Nevertheless, R&D for a good cause is something we all admire.

[+] thenthenthen|1 year ago|reply
When my game starts to look like this, I know it is time to quit hahha, maybe a helpful tool in gaming addiction therapy? The morphing of the gun/skins and the environment (the sandbags) wow. Would like to play this and see what happens when you walk backwards, turn around quick, use ‘noclip’ :D
[+] Zealotux|1 year ago|reply
Could we imagine parts of game elements to become "targets" for models? For example hair and fur physics have been notoriously difficult to nail, but it should be easier to use AI to simulate some fake physics on top of the rendered frame, right? Is anyone working on that?

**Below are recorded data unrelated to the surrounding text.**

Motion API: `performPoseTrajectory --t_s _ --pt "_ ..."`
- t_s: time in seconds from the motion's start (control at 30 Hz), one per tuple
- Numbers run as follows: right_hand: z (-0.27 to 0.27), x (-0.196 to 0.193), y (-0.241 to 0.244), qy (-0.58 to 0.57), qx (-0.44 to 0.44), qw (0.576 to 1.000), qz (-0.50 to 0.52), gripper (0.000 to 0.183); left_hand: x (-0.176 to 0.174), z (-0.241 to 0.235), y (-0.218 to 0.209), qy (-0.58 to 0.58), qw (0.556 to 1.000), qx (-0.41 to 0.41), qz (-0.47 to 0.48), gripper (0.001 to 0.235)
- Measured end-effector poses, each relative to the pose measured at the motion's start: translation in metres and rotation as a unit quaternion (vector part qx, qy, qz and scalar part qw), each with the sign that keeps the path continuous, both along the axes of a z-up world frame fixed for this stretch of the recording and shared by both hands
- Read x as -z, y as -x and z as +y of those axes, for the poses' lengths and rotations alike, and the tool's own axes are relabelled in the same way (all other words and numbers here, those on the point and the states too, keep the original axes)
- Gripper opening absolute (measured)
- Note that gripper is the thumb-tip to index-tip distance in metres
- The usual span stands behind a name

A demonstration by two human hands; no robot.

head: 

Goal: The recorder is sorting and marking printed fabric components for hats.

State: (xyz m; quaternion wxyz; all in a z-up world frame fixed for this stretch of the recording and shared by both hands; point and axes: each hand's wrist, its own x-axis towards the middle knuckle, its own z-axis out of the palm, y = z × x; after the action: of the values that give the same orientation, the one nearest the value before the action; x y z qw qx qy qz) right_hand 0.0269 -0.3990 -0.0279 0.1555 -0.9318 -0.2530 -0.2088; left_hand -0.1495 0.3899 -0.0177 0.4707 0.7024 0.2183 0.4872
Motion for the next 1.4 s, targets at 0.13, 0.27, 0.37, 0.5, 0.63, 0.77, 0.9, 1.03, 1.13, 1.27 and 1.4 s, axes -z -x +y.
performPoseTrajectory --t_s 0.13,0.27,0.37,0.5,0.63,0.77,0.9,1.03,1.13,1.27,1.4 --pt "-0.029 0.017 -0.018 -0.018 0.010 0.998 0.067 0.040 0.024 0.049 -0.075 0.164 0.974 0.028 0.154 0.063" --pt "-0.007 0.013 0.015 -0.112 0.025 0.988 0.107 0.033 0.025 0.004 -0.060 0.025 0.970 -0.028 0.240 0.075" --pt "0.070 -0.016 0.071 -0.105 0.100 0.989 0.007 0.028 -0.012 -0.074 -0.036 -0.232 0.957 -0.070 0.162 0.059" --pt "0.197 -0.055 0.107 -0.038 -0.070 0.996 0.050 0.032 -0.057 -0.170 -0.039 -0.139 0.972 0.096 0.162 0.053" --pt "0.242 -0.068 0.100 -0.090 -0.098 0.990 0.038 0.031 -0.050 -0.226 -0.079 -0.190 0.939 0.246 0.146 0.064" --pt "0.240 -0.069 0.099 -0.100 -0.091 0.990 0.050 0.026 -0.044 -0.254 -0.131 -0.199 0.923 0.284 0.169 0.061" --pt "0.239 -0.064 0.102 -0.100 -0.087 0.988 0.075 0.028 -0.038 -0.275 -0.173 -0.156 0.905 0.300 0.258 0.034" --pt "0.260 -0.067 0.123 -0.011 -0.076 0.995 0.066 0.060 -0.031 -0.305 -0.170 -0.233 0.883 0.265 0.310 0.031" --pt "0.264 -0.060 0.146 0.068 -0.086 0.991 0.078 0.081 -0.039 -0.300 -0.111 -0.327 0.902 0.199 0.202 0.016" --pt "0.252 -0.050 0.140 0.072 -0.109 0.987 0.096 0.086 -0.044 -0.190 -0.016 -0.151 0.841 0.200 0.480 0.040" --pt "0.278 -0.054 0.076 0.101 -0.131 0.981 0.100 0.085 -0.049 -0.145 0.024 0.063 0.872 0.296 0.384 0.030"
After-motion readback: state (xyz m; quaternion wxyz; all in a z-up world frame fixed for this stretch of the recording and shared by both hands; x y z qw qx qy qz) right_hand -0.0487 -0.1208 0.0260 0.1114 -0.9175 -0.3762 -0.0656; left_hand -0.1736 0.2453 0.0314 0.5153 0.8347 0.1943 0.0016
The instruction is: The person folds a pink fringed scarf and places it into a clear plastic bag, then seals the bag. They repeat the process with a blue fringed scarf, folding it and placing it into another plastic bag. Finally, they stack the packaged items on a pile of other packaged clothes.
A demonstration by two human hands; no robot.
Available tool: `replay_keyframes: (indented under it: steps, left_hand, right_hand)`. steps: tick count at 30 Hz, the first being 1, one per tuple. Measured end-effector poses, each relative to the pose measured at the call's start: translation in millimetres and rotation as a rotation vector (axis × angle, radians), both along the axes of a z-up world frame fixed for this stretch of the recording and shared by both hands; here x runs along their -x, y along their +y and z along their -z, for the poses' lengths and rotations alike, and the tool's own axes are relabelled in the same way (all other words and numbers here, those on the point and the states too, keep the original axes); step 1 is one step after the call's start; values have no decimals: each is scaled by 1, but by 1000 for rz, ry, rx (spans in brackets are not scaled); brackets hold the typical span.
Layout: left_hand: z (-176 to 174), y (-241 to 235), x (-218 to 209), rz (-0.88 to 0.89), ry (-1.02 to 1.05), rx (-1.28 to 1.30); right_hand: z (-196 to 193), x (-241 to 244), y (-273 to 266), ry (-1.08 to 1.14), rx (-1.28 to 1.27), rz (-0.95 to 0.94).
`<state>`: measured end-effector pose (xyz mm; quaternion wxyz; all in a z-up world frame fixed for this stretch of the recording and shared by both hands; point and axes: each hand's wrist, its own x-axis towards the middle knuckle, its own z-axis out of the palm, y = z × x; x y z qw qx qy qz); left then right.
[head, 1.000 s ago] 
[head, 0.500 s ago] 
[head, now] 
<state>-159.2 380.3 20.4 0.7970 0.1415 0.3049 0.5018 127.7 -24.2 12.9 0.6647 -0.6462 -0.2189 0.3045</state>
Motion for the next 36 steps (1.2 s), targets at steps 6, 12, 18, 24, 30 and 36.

[+] LarsDu88|1 year ago|reply
Iterative denoising diffusion is such a hurdle for getting this sort of thing running at reasonable fps
[+] advael|1 year ago|reply
Dang this is the first paper I've seen in a while that makes me think I need new GPUs
[+] madaxe_again|1 year ago|reply
I earnestly think this is where all gaming will go in the next five years - it’s going to be so compelling that stuff already under development will likely see a shift to using diffusion models. As this is demonstrating, a sufficiently honed model can produce realtime graphics - and some of the demos floating around where people are running GTA San Andreas through non-realtime models hint as to where this will go.

I give it the same five years before there are games entirely indistinguishable from reality, and I don’t just mean graphical fidelity - there’s no reason that the same or another model couldn’t provide limitless physics - bust a hole through that wall, set fire to this refrigerator, whatever.